**WHAT THIS TASK INVOLVES**
Print nothing but the lines below starting at the line that holds "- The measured" and ending at the line that holds "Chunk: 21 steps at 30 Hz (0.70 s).", including both, each exactly as written.

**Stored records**
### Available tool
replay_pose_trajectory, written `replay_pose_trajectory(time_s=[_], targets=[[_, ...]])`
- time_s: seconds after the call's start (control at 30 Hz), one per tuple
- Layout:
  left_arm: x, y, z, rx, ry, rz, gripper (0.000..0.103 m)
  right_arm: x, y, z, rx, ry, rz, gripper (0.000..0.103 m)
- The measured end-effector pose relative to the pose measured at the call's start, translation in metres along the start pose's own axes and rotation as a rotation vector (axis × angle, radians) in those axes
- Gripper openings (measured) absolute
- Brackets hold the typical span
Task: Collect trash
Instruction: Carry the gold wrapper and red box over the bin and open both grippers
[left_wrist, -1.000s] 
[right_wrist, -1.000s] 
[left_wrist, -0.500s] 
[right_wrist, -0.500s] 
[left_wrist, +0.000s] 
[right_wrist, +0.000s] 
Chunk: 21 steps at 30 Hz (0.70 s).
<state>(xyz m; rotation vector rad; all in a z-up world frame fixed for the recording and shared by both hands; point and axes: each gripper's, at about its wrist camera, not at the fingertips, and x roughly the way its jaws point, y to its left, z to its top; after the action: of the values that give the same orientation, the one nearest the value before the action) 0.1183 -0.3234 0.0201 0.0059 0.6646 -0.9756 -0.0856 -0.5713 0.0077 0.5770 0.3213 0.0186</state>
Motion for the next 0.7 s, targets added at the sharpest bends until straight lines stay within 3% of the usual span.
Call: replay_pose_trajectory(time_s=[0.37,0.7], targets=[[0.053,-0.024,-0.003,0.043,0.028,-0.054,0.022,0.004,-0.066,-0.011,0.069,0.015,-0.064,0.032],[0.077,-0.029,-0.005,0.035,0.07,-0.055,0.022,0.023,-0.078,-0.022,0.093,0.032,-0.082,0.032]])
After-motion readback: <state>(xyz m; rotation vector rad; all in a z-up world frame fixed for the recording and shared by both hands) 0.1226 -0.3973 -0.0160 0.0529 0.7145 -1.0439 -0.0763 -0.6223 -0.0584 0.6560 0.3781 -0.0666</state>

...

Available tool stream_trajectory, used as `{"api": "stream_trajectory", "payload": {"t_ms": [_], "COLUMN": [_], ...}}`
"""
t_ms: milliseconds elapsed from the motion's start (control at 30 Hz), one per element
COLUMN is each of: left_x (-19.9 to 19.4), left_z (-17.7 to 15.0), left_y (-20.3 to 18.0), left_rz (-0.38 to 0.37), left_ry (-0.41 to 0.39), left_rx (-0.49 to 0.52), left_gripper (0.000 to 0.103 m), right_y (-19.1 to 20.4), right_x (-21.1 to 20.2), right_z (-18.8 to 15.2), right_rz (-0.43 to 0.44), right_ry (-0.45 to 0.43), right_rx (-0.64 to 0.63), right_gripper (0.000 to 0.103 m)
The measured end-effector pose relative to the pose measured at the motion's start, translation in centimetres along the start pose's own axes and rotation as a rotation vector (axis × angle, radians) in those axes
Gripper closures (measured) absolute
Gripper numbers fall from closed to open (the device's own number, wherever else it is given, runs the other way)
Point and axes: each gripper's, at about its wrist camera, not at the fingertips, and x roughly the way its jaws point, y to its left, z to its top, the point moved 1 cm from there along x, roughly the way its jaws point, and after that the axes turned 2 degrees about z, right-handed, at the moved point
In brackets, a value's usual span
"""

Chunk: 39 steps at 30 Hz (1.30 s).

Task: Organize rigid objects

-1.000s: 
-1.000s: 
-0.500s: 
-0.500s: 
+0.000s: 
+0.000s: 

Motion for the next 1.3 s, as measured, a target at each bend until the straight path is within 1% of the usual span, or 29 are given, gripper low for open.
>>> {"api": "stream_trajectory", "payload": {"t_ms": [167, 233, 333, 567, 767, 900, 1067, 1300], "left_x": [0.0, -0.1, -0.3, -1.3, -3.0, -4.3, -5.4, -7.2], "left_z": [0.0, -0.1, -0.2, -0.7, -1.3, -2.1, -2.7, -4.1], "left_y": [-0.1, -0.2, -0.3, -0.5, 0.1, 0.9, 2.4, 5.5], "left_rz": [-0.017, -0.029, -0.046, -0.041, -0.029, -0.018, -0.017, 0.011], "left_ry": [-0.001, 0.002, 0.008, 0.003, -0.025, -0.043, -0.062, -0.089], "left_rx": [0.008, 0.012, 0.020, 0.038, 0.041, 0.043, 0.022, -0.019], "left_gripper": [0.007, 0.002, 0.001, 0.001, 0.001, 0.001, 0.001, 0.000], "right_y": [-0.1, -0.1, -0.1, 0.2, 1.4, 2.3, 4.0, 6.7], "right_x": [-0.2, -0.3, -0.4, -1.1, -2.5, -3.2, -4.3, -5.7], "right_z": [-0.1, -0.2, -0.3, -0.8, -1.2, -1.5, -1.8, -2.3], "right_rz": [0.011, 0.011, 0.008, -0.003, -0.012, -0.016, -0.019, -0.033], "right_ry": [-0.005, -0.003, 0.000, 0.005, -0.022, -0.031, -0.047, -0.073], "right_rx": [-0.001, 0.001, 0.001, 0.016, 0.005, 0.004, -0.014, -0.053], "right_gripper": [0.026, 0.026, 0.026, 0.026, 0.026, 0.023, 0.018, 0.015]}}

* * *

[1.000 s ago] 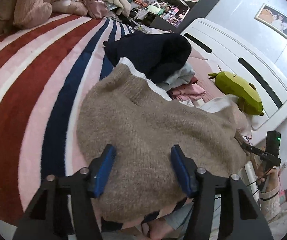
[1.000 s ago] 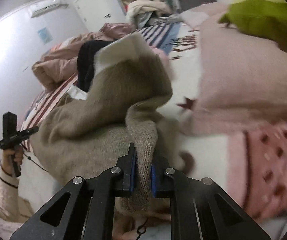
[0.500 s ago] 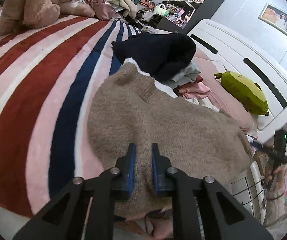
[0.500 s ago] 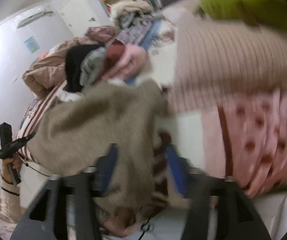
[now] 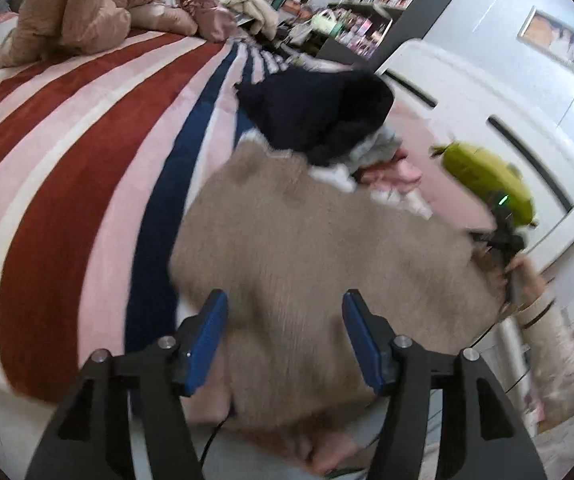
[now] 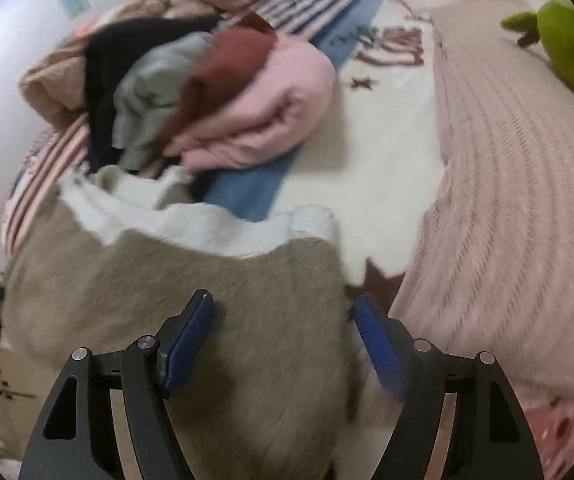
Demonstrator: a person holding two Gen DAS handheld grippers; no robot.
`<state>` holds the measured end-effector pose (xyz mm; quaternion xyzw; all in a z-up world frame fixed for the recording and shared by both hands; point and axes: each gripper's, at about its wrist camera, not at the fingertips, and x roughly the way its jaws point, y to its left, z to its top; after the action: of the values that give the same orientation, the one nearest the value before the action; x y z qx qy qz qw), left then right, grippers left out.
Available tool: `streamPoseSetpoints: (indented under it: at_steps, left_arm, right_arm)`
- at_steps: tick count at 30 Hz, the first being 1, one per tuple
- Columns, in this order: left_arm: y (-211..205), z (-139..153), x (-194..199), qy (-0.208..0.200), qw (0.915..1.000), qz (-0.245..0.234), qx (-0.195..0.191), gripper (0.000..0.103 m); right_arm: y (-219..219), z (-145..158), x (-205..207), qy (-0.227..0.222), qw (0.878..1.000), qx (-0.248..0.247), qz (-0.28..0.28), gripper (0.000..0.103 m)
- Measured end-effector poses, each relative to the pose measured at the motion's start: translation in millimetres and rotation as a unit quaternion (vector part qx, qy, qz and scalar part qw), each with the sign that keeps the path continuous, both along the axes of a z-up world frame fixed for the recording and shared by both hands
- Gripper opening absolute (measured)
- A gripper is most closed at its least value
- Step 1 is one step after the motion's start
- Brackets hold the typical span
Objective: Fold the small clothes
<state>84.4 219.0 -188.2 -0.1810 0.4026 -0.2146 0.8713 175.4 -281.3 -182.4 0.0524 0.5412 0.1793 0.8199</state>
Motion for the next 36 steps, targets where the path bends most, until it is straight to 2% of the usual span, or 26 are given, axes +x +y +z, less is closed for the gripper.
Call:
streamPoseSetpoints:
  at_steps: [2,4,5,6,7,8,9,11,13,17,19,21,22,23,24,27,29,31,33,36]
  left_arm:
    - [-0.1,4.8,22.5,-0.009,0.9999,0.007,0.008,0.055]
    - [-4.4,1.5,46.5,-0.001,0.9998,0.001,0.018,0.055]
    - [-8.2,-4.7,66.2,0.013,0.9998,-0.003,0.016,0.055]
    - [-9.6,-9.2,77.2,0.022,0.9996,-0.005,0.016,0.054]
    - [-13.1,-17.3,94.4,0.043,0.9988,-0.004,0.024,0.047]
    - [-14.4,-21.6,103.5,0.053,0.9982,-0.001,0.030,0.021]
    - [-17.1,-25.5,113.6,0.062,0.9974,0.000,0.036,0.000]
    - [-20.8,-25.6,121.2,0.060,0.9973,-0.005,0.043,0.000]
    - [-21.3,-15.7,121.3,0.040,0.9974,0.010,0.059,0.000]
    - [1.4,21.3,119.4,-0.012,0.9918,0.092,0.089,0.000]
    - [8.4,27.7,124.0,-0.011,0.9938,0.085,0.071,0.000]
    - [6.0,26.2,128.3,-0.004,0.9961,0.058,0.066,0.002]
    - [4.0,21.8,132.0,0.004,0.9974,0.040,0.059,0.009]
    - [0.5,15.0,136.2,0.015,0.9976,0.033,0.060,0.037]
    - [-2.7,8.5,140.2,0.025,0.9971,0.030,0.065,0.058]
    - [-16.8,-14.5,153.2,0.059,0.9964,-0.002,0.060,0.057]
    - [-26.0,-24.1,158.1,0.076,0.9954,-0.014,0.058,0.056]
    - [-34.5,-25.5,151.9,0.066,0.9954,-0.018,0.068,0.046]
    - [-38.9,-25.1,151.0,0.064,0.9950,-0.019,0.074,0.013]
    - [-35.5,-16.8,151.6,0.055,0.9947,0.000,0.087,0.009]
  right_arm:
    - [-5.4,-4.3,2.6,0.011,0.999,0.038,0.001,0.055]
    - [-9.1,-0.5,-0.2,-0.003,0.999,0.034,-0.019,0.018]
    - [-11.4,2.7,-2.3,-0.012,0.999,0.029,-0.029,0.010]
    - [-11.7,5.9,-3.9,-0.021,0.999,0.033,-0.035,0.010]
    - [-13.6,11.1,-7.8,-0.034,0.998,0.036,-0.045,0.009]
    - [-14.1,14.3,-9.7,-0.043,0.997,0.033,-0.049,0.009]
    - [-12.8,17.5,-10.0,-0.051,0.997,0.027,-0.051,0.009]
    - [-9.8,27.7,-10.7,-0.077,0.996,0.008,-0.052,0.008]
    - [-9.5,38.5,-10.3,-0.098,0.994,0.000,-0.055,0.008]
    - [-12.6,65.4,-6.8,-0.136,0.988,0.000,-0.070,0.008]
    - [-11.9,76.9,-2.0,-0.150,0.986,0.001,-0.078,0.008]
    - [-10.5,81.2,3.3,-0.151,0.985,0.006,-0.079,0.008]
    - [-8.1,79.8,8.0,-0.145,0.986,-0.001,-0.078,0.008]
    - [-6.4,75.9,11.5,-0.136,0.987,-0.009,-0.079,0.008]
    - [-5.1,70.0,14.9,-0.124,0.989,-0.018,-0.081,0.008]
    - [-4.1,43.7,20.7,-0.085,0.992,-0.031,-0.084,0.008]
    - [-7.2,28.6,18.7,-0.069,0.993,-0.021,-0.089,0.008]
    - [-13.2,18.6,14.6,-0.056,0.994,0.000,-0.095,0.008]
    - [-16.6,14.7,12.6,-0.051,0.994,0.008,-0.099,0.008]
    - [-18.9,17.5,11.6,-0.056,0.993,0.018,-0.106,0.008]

**ANSWER SECTION**
- The measured end-effector pose relative to the pose measured at the call's start, translation in metres along the start pose's own axes and rotation as a rotation vector (axis × angle, radians) in those axes
- Gripper openings (measured) absolute
- Brackets hold the typical span
Task: Collect trash
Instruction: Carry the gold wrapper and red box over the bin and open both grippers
[left_wrist, -1.000s] 
[right_wrist, -1.000s] 
[left_wrist, -0.500s] 
[right_wrist, -0.500s] 
[left_wrist, +0.000s] 
[right_wrist, +0.000s] 
Chunk: 21 steps at 30 Hz (0.70 s).

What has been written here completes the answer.